● **Work required**: Look below for the line that contains "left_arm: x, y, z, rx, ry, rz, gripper", then copy it and each following line exactly, through and including the line that contains "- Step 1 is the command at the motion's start".

=======

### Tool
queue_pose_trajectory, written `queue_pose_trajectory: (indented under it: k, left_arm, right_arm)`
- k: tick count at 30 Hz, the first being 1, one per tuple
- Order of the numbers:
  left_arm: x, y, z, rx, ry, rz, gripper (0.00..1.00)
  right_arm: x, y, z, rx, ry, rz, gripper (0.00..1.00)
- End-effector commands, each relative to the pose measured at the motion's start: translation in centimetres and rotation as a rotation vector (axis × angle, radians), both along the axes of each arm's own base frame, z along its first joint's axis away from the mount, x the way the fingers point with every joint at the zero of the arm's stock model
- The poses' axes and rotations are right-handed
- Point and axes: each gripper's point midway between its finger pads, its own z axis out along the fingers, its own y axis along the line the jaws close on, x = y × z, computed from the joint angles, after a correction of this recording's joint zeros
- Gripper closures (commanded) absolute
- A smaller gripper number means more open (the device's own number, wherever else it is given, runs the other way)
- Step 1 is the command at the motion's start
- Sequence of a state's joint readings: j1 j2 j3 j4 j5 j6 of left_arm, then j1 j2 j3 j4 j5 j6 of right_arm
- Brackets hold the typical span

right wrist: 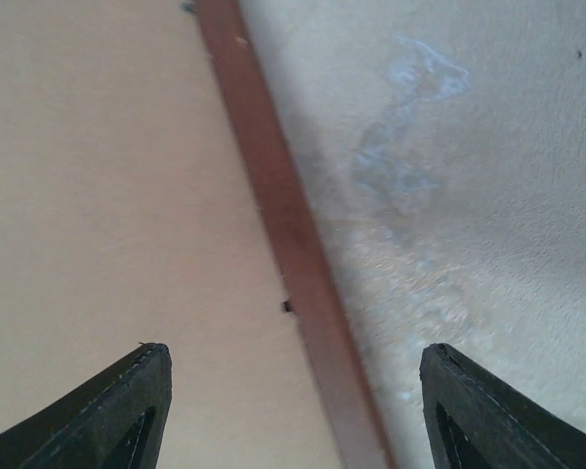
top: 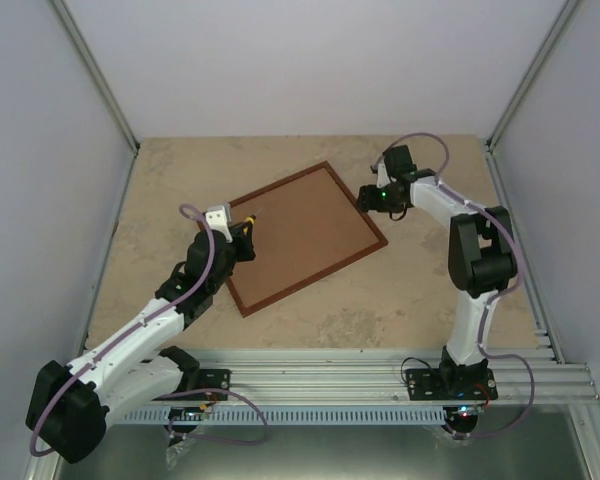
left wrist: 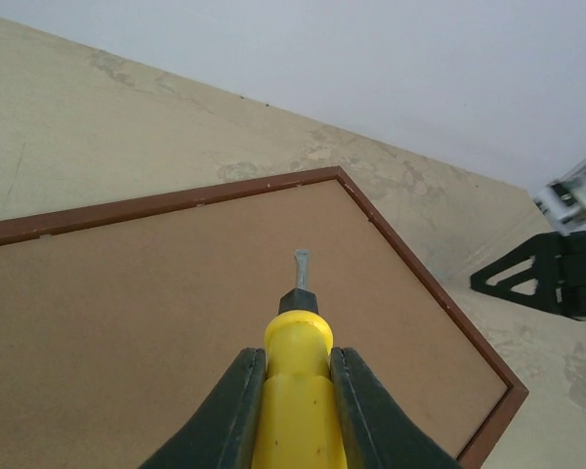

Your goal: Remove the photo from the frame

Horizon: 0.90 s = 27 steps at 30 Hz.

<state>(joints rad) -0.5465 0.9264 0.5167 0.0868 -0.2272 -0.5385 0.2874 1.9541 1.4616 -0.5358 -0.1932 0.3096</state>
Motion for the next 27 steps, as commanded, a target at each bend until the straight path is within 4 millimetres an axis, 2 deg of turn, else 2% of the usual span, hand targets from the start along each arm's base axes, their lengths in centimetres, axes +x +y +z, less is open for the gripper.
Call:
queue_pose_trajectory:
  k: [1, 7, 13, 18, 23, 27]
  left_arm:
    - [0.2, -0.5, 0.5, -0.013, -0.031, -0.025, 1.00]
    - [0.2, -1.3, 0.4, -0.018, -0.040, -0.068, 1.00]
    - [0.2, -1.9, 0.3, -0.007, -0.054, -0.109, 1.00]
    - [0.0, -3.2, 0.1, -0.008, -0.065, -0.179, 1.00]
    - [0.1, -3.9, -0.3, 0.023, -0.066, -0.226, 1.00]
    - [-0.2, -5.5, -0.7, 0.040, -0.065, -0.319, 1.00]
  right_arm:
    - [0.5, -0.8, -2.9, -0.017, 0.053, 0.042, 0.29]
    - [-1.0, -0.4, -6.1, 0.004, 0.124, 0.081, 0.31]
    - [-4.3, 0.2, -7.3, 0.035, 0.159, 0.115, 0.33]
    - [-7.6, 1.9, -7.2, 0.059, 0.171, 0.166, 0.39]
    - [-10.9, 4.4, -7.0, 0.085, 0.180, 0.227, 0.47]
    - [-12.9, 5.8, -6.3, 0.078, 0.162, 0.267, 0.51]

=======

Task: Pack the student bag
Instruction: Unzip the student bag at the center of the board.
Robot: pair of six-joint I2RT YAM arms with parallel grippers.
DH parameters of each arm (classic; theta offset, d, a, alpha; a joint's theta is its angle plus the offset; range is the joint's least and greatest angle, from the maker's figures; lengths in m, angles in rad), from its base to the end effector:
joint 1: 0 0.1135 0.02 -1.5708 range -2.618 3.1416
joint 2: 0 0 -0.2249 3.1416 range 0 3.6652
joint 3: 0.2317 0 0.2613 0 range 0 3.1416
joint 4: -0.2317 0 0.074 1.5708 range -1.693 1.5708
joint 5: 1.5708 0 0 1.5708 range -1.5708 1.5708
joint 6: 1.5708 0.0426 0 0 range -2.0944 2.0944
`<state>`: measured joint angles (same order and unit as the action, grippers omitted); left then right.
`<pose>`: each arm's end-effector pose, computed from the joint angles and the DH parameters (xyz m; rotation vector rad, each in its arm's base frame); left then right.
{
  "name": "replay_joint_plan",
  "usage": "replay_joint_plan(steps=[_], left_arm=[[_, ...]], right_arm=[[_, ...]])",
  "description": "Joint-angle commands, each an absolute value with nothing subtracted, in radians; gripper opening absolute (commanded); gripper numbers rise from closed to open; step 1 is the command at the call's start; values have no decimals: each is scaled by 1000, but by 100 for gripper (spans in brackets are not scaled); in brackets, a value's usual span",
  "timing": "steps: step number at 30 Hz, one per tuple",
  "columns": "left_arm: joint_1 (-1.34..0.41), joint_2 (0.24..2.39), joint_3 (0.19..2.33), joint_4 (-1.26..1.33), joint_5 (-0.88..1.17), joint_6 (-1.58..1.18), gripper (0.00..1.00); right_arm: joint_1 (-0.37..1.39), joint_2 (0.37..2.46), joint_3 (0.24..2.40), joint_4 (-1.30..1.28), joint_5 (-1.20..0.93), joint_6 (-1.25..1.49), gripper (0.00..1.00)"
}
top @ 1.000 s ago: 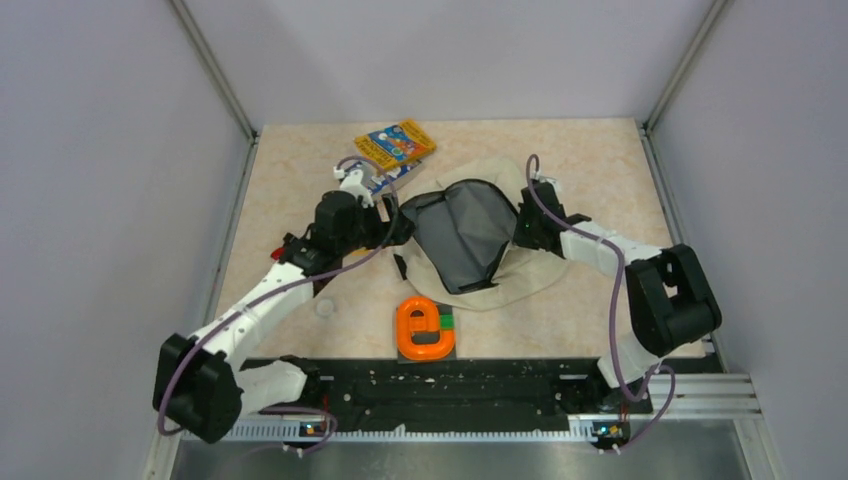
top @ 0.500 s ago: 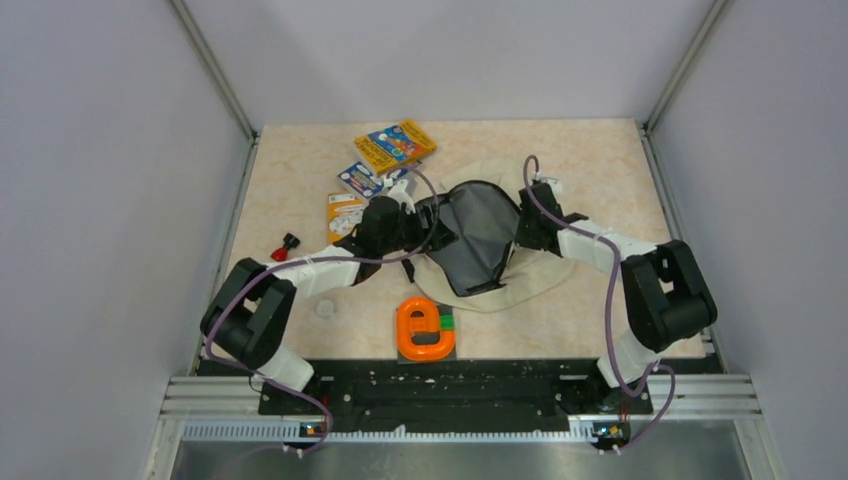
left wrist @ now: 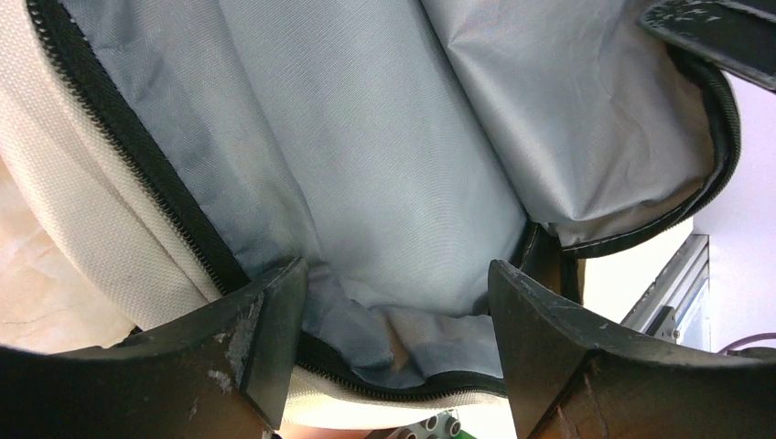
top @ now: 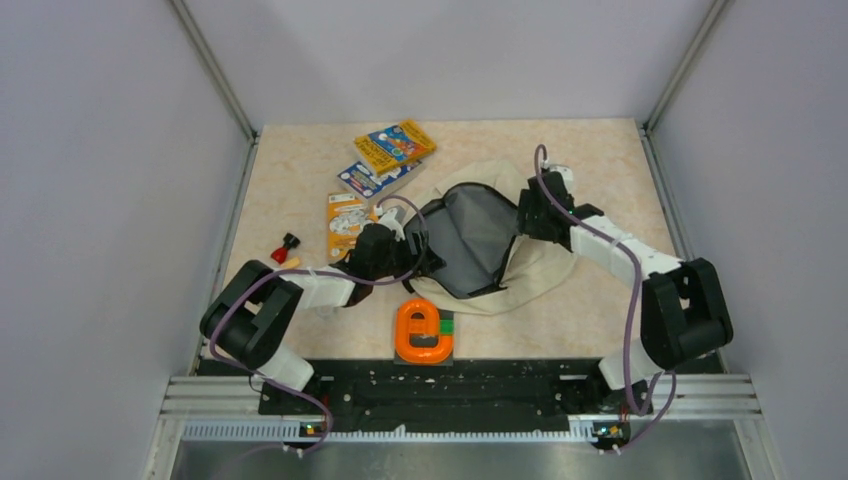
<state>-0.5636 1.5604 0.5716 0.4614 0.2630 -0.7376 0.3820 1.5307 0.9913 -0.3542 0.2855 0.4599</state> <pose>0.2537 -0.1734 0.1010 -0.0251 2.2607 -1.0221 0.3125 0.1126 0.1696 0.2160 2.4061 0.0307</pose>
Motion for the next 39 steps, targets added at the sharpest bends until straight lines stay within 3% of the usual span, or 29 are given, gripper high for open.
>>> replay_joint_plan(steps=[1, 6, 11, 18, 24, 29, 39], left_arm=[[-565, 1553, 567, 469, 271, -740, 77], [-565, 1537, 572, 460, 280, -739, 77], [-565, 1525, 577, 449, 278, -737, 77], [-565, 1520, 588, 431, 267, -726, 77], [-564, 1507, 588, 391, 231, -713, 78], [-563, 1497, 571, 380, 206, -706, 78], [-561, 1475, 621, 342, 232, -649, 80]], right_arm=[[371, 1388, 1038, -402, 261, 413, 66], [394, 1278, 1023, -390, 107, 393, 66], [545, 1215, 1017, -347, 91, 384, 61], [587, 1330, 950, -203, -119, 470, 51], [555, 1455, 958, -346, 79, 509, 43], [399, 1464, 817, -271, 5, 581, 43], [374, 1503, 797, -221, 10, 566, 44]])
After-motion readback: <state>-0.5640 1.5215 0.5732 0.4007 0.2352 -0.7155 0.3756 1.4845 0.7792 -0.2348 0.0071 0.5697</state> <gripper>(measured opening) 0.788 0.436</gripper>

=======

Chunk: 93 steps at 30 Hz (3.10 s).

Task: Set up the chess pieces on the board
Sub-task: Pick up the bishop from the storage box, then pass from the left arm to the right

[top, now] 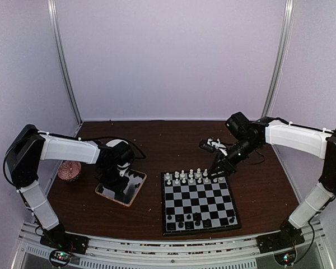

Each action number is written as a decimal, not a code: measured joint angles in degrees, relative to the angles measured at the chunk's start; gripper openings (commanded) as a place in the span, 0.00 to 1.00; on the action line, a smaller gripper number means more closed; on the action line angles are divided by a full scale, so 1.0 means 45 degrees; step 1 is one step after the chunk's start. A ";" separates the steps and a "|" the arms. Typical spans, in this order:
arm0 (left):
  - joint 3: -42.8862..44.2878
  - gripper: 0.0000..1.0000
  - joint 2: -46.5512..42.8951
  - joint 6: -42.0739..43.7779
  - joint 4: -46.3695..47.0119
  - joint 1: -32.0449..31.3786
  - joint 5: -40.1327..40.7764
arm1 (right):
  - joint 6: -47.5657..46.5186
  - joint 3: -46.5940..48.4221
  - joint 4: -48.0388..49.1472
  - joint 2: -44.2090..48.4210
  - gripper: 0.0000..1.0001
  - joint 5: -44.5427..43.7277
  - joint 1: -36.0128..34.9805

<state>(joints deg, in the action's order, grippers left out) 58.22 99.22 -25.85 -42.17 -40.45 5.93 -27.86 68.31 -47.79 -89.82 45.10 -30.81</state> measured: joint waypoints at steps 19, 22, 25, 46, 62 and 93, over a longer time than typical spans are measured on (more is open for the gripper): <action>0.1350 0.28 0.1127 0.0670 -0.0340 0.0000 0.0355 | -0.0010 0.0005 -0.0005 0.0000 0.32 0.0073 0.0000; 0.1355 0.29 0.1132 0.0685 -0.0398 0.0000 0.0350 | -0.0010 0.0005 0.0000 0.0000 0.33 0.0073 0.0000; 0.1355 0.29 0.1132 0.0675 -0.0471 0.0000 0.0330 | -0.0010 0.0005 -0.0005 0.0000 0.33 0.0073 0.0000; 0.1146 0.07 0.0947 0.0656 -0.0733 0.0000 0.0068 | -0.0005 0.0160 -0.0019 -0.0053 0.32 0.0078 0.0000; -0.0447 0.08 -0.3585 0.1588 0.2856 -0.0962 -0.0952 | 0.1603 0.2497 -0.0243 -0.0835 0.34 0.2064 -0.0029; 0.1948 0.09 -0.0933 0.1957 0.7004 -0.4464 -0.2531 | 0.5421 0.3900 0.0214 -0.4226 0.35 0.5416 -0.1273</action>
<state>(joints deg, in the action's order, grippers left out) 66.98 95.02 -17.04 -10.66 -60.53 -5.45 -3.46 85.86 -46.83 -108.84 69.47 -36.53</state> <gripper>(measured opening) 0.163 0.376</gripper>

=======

● **Result of the task**:
  left_arm: x, y, z, rx, ry, rz, gripper (0.00..1.00)
  right_arm: x, y, z, rx, ry, rz, gripper (0.00..1.00)
- End-effector commands, each relative to the pose measured at the motion's start: translation in centimetres and rotation as a rotation vector (axis × angle, radians), both along the axes of each arm's own base frame, z along its first joint's axis away from the mount, x the way the fingers point with every joint at the zero of the arm's stock model
- The poses' axes and rotations are right-handed
- Point and axes: each gripper's point midway between its finger pads, its own z axis out along the fingers, its own y axis along the line the jaws close on, x = y × z, computed from the joint angles, after a correction of this recording's joint zeros
- Gripper closures (commanded) absolute
- A smaller gripper number means more open (the device's own number, wherever else it is given, runs the other way)
- Step 1 is the command at the motion's start

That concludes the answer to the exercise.